Physiological Changes and Prior Studies:
Understanding the significant physiological changes post-radiotherapy, the trial builds upon prior studies indicating the feasibility of reducing radiation doses to the pharyngeal muscles using DO-IMRT. Feng and colleagues’ pioneering work revealed positive outcomes without an increase in local tumor recurrence in the spared pharyngeal muscle region. This study, in conjunction with others, contributes to a robust foundation supporting the benefits of DO-IMRT in preserving swallow function.
Comparative Analysis with Previous Research:
A critical aspect of the discussion involves comparing the DARS trial with existing literature. The systematic review incorporating 16 papers and 1012 participants highlights the scarcity of studies consistently reporting both objectively measured and patient-reported swallowing outcomes. Notably, the DARS trial contributes to this multidimensional assessment, providing valuable insights into the efficacy of DO-IMRT.

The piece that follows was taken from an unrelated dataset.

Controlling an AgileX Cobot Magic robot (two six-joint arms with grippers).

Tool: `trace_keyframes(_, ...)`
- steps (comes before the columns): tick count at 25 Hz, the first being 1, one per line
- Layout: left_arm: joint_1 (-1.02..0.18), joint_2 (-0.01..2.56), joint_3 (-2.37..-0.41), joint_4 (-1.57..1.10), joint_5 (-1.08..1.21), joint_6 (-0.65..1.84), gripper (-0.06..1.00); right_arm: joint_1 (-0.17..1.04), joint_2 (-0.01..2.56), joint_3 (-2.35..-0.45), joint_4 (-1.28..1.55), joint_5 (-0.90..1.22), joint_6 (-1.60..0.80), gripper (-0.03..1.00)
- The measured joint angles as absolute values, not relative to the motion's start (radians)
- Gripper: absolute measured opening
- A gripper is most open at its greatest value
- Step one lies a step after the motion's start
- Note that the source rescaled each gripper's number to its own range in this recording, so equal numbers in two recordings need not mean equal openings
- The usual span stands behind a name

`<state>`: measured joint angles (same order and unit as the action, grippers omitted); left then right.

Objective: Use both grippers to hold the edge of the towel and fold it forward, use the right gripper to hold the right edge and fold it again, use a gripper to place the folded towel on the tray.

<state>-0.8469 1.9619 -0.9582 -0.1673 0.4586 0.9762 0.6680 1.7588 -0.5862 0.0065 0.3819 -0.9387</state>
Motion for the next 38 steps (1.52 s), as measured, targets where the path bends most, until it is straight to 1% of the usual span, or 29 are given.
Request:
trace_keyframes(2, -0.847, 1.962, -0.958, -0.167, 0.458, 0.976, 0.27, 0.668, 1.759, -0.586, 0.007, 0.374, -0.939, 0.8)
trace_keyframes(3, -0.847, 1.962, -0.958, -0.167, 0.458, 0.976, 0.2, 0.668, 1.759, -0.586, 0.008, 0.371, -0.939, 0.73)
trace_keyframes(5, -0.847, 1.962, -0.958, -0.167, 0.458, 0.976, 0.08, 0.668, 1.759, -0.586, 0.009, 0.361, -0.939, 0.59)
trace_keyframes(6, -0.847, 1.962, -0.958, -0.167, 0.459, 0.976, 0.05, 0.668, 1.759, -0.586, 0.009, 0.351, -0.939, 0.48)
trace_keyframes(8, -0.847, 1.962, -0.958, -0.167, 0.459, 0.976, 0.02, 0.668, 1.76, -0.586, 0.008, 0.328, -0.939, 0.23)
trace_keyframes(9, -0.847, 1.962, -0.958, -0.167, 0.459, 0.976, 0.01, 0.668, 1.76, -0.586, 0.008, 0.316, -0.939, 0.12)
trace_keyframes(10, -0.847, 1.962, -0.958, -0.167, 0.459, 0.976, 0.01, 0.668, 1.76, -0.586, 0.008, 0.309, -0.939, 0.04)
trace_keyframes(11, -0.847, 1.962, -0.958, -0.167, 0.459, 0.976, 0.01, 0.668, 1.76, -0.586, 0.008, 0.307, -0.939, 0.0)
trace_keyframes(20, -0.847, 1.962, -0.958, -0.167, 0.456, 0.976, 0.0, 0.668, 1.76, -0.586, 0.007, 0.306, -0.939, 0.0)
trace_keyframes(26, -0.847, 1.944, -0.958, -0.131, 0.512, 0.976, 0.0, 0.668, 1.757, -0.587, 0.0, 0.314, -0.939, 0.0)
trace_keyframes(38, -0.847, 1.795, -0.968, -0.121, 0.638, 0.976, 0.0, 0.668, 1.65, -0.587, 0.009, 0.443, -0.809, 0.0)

Study Limitations and Strengths:
Acknowledging limitations, the trial reports swallowing outcomes up to two years post-treatment, with Vainshtein and colleagues suggesting the maintenance of swallow function up to six years post-DO-IMRT. The patient cohort primarily comprises HPV-positive oropharyngeal cancers, limiting generalizability to other patient groups. Despite these limitations, the multicenter nature of the trial and rigorous masking procedures strengthen the study’s credibility.
Implications for Future Research:
The results prompt considerations for future research, suggesting that understanding which parts of the pharyngeal constrictor muscle are crucial for swallowing preservation could refine the DO-IMRT technique further. Different dose distributions, including IMRT, proton beam, or adaptive radiotherapy techniques, warrant exploration. Modeling dose distributions against outcomes may provide insights into tailoring DO-IMRT to specific patient profiles, optimizing the preservation of swallow function.

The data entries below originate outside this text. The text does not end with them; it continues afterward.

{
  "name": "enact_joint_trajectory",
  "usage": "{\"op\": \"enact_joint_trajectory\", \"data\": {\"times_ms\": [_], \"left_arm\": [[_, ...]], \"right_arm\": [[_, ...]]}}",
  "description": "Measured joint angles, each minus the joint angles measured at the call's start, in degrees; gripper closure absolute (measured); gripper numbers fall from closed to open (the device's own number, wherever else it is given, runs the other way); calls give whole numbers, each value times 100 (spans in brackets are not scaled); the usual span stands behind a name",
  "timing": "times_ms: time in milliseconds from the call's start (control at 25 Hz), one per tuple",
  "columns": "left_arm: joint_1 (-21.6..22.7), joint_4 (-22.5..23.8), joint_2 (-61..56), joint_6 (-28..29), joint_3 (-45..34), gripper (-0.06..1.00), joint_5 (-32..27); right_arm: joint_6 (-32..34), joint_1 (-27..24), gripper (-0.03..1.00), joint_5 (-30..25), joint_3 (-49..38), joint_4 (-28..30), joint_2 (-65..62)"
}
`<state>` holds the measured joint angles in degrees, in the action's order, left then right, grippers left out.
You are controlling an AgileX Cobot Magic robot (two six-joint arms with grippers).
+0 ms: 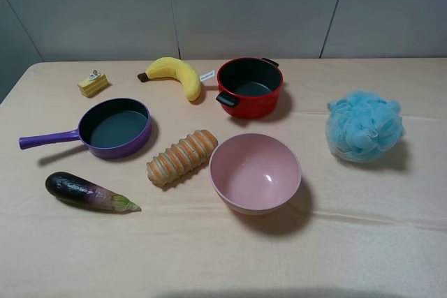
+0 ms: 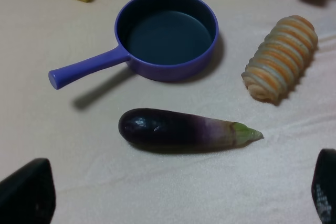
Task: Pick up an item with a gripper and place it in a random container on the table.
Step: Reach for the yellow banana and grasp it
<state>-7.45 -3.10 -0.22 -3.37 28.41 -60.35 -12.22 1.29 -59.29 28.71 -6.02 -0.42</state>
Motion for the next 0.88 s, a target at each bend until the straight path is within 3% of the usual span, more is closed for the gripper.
{"op": "enact_joint_trajectory", "data": {"times_ms": [880], "left_arm": [[0, 0, 0, 0, 0, -5, 0]], "right_arm": [[0, 0, 27, 0, 0, 0, 0]]}}
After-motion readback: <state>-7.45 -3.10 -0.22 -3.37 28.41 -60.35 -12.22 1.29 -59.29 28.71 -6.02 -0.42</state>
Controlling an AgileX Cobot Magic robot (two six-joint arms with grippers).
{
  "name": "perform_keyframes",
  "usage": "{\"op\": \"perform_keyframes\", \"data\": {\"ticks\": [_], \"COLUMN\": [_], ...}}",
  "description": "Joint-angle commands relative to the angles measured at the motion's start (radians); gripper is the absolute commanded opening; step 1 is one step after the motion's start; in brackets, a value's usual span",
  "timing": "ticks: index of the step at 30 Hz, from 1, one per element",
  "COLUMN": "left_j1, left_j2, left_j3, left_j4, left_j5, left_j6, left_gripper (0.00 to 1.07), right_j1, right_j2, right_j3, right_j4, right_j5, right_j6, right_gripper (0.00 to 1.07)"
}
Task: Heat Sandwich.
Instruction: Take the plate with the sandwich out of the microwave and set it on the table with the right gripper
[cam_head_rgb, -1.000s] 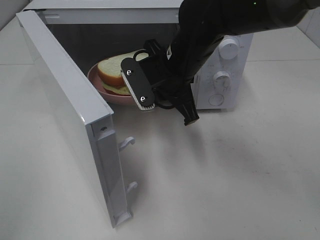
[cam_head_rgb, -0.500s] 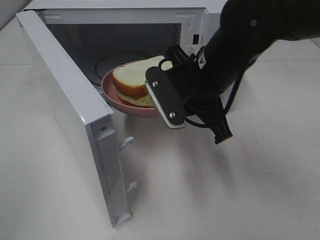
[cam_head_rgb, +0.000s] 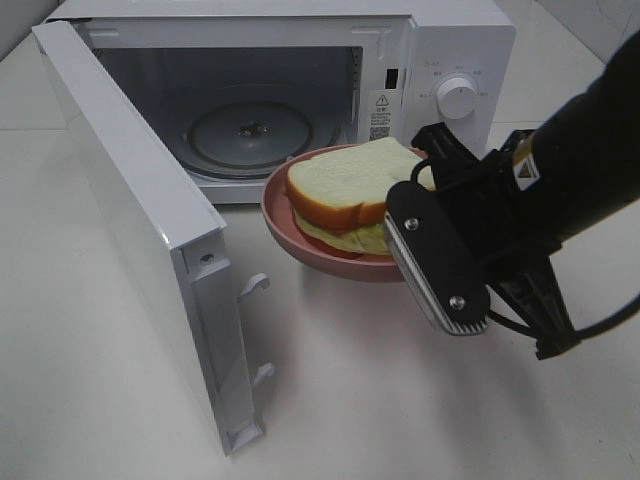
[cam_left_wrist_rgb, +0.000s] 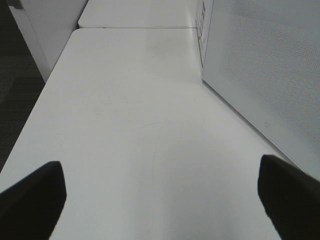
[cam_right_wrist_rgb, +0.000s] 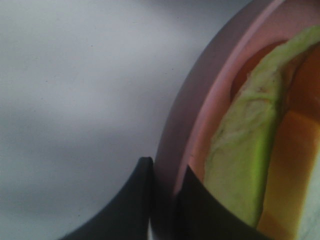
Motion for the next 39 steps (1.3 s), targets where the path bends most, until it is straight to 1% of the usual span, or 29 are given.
{"op": "perform_keyframes", "data": {"ticks": [1,8,9,17,23,29,33,39], "left_j1": [0.005,0.005,0.005,0.005,0.005,0.005,0.005,0.005], "left_j2": [-0.026,-0.026,-0.026,-0.026,-0.026,-0.026,-0.026,-0.026], "left_j3": [0.004,0.004,0.004,0.004,0.004,0.004,0.004,0.004], "left_j4": [0.003,0.003,0.003,0.003,0.003,0.003,0.003,0.003], "left_j5": [-0.009,-0.009,-0.009,-0.009,-0.009,-0.009,-0.009,-0.009], "left_j6": [0.000,0.000,0.000,0.000,0.000,0.000,0.000,0.000], "left_gripper": [0.98,0.98,0.98,0.98,0.98,0.98,0.98,0.98], "right_j1": [-0.004,-0.004,-0.004,-0.004,-0.004,-0.004,-0.004,-0.004], "right_j2": [-0.069,-0.168,-0.202,-0.314,-0.413,-0.470,-0.518,-0.530], "right_j3": [0.042,0.106,0.126,0.187,0.239,0.267,0.278,0.278], "right_j4": [-0.008,-0.013,-0.014,-0.026,-0.083,-0.103,-0.180,-0.251], "right_j5": [-0.016,0.006,0.025,0.076,0.144,0.179,0.232,0.283], "right_j6": [0.013,0.041,0.043,0.064,0.150,0.198,0.287,0.394], "right_gripper": [0.00,0.00,0.00,0.00,0.00,0.00,0.00,0.00]}}
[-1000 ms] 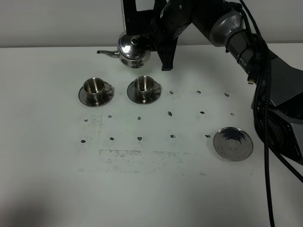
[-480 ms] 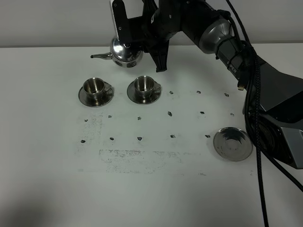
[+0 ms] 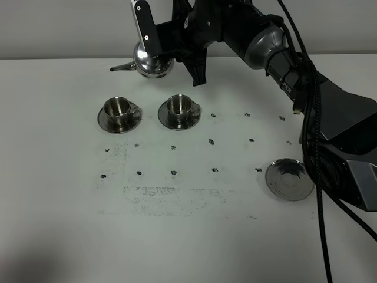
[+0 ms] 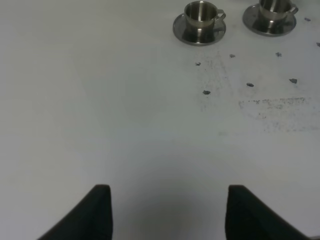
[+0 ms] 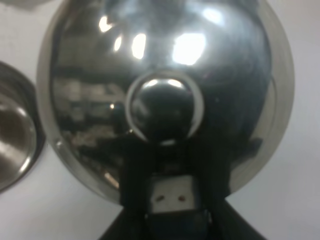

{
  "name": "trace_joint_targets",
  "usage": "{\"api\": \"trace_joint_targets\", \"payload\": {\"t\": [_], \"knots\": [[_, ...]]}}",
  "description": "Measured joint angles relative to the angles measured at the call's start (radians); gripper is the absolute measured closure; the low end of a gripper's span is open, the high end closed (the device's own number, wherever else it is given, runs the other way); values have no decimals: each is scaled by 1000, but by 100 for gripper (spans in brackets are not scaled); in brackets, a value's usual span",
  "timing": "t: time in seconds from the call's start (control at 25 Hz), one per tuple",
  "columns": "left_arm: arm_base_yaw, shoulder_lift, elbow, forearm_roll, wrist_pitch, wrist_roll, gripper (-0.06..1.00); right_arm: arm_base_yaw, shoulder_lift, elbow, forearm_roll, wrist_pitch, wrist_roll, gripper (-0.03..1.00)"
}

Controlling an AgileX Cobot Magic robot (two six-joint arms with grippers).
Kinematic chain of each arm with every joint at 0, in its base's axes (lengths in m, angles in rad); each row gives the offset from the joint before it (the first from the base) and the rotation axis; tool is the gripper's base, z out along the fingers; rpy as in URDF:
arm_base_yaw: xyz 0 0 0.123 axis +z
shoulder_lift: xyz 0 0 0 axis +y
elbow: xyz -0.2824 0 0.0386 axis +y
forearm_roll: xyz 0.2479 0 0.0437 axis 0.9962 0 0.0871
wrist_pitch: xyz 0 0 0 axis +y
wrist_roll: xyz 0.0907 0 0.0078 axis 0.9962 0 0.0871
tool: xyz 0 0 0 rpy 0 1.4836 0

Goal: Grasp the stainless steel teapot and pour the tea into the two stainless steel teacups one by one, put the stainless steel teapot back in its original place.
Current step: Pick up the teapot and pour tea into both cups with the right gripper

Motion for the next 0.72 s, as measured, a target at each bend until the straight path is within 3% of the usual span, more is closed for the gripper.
{"api": "trace_joint_targets", "payload": {"t": [0.72], "knots": [[0, 0, 0, 0, 0, 0, 45, 13, 53, 0, -50, -39, -32, 75]]}}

In conclusion, the DARS trial substantiates the potential of DO-IMRT in ameliorating long-term swallowing issues post-head and neck cancer treatment. As we delve into an era of personalized medicine, further research holds the key to unlocking the full spectrum of benefits this innovative technique can offer to patients, enhancing their quality of life beyond the immediate treatment period.